Data START
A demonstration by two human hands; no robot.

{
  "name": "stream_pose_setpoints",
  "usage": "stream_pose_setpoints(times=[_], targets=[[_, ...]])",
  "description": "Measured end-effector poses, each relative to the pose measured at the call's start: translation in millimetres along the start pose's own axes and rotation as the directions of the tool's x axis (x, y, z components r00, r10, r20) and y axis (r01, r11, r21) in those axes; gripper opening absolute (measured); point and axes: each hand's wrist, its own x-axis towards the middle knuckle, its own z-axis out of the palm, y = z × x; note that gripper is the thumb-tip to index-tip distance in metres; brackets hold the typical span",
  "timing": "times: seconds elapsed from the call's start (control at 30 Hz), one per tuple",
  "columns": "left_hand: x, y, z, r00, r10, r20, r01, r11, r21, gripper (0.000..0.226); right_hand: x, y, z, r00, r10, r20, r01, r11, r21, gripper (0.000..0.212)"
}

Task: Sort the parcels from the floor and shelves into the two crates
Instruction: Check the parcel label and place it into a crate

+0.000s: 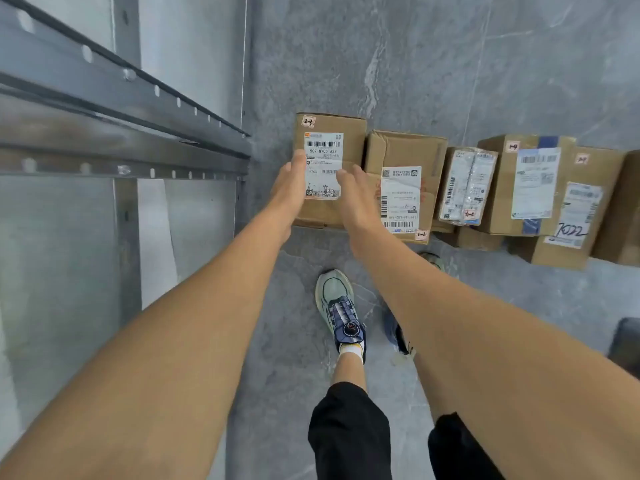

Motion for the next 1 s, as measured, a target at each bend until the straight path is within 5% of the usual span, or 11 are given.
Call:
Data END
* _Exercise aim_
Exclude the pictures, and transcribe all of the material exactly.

* _Answer area_
A demonstration by two human hands; no robot.

{
  "name": "stream_pose_setpoints",
  "usage": "stream_pose_setpoints(times=[_], targets=[[_, ...]])",
  "description": "Measured end-effector poses, each relative to the pose measured at the call's start: translation in millimetres along the start pose's own axes and rotation as the directions of the tool's x axis (x, y, z components r00, r10, r20) and y axis (r01, r11, r21) in those axes; gripper opening absolute (measured); point and axes: each hand's wrist, its own x-axis towards the middle knuckle, its own z-axis out of the palm, y = z × x; note that gripper is the thumb-tip to index-tip distance in metres; brackets hold the typical span",
  "timing": "times: seconds elapsed from the call's start (control at 30 Hz), one per tuple",
  "columns": "left_hand: x, y, z, r00, r10, r20, r01, r11, r21, gripper (0.000..0.226); right_hand: x, y, z, r00, r10, r20, r01, r11, r21, gripper (0.000..0.212)"
}

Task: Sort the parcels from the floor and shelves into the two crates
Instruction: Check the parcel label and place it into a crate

+0.000s: 

Motion for the next 1 s, as measured, a target at each bend until the straight path is within 5% of the usual span, or 11 are given.
Call:

That finishes the output for this exercise.